Coluna da Maga
Magali Moraes: o queimadinho do arroz

Existe uma grande diferença entre um arroz queimado e o queimadinho do arroz. O primeiro é acidente, má sorte, distração. O segundo é de propósito. Chega ser uma provocação. Ao contrário de quem deixa queimar a comida porque foi atender o celular ou está com a cabeça nas nuvens, quem planeja esse queimadinho sabe muito bem o que está fazendo. É um erro calculado pra lamber os beiços depois. Imagine um carreteiro ou um arroz com galinha feitos numa panela de ferro. E lá no fundo, discretas raspinhas tostadas na medida certa, esperando pra serem disputadas.

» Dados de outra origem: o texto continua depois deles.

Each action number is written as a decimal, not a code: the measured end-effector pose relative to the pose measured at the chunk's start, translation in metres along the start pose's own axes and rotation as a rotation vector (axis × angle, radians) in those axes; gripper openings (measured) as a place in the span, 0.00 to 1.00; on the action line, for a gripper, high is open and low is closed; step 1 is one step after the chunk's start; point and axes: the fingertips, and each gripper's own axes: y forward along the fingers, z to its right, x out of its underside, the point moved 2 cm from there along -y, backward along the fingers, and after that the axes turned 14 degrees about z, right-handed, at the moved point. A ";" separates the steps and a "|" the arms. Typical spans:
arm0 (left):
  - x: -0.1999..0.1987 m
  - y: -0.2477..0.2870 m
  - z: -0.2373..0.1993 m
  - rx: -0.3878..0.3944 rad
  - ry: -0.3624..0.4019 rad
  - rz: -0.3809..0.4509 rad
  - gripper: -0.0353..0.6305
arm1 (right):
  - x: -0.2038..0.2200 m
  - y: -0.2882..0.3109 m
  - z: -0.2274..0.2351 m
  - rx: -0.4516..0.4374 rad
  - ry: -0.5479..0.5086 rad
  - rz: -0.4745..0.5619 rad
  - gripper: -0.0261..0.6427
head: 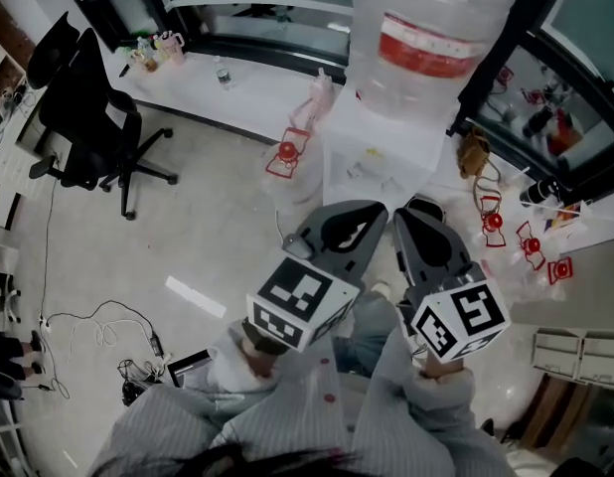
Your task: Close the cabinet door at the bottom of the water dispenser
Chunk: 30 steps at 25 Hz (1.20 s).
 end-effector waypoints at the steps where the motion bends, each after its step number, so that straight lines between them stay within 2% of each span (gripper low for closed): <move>1: 0.000 -0.001 -0.001 -0.003 0.003 0.000 0.07 | -0.002 0.000 -0.001 -0.002 -0.004 0.002 0.06; 24: 0.012 -0.004 -0.011 -0.011 -0.011 -0.022 0.07 | 0.003 0.004 -0.008 0.003 -0.010 -0.021 0.06; 30: 0.007 0.002 -0.022 0.010 0.026 -0.027 0.07 | 0.004 0.007 -0.012 -0.012 -0.010 -0.029 0.06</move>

Porque o queimadinho é pouco, não dá pra todo mundo, mas é imperdível. A gente descobre essa iguaria quase sem querer, quando os talheres já estão cruzados em cima do prato e o estômago saciado. Como fingir que não viu o queimadinho? Como não pegar de novo o garfo e partir pro ataque? Alguém vai contar calorias numa hora dessas?
Almoço
Tem que ser cozinheira de mão cheia pra sacrificar esses grãos de arroz, sem comprometer o sabor e a própria reputação. É como se ela nos mostrasse que domina mais que o sal, domina o fogo. O queimadinho
não vai se alastrar feito um incêndio de verão na floresta. No momento exato, a panela sairá do fogão em direção à mesa. Corra pra garantir o eu lugar! Que sorteio do bife, que nada. O queimadinho do arroz é o
novo filé.
Tomara que você esteja lendo essa coluna perto do almoço, pra não morrer de fome. Eu salivei só de lembrar. Ainda estou sob o impacto de um queimadinho do arroz que comi recentemente. Os grãos tinham uma cor vermelho-alaranjada, não dava pra saber onde terminava o molho de tomate e onde começava o queimadinho. Eu poderia ter almoçado duas vezes naquele dia. Da próxima vez que você encontrar um queimadinho maravilhoso, esqueça que alguém está querendo te engordar. Dispute essa delícia como se fosse a última coxa de um peru perneta.